Supplied information
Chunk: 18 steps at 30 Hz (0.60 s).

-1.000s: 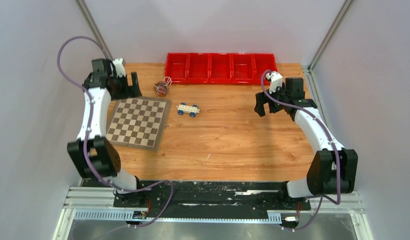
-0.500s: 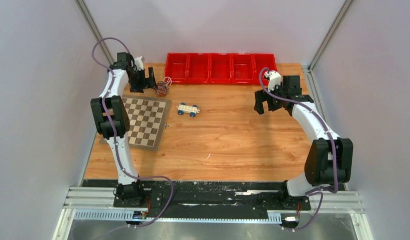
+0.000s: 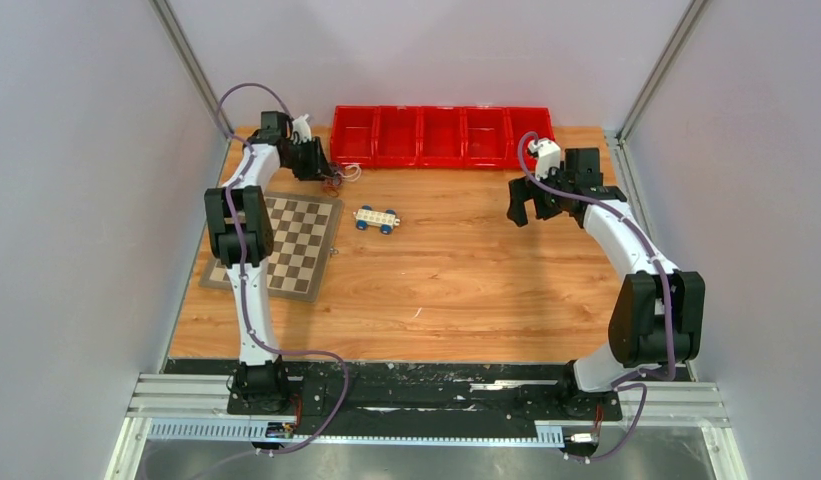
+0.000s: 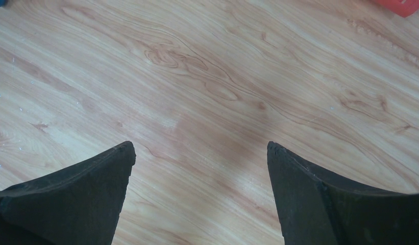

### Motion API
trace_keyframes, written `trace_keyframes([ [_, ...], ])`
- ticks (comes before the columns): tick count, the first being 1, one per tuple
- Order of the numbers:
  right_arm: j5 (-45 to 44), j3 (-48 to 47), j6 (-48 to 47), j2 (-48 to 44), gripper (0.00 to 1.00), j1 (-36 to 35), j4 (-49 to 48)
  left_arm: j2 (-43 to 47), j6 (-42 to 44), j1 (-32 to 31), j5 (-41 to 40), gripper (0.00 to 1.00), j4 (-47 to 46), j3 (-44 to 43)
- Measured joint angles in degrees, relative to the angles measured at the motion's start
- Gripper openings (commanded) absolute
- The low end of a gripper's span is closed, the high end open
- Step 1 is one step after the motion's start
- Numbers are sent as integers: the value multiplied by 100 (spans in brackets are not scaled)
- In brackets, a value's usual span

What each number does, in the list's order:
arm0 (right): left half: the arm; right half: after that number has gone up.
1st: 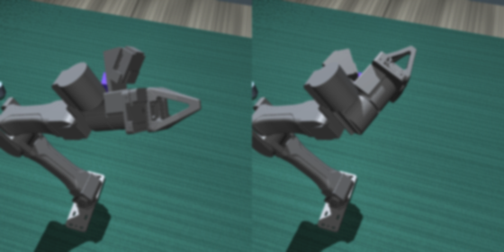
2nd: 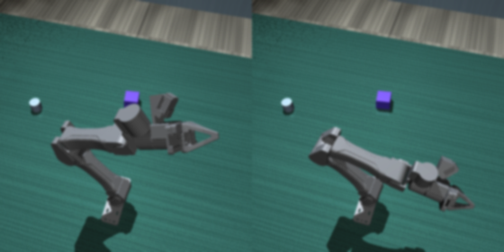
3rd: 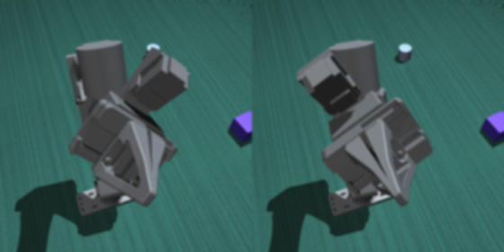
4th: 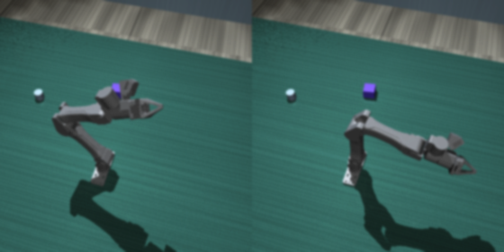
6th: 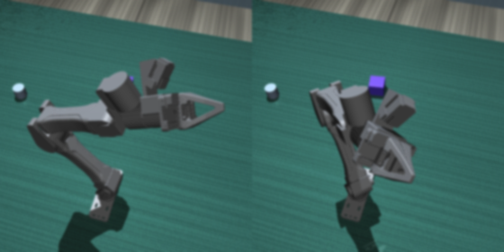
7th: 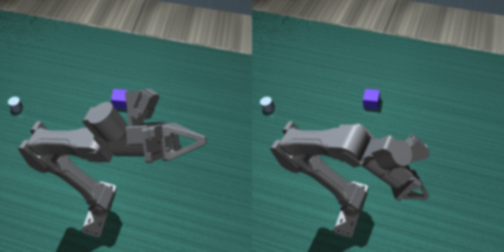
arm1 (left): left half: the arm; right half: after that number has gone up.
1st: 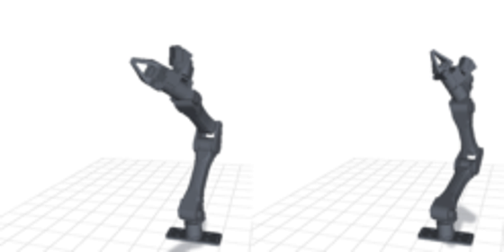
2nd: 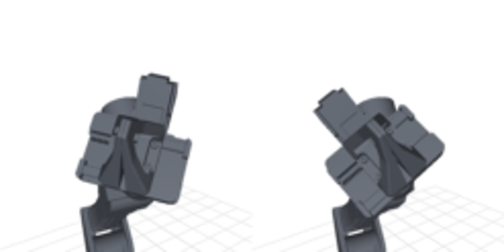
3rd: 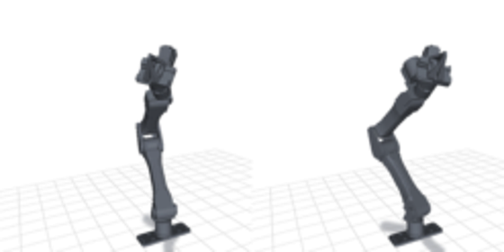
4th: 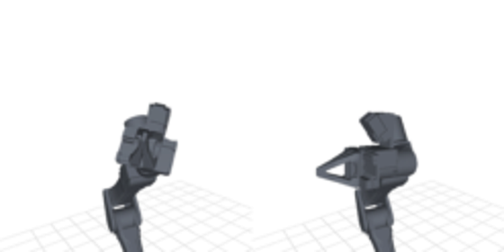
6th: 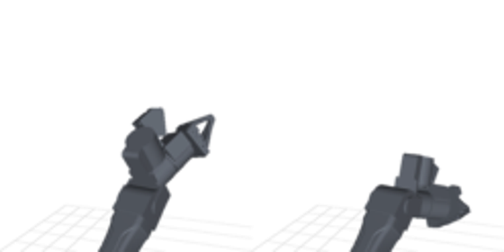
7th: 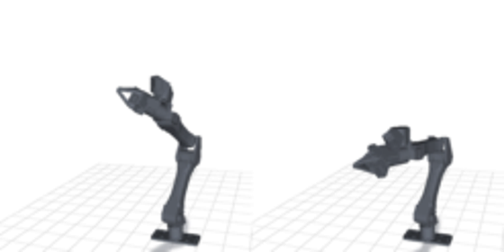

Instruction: Untangle the cables

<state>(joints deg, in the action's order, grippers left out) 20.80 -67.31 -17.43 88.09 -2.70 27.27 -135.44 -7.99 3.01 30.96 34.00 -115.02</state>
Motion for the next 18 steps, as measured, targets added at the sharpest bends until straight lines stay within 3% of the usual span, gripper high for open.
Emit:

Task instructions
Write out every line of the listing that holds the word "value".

Result
- Numbers are sent as integers: the value multiplied by 100 (spans in brackets are not scaled)
- In brackets, a value's usual span

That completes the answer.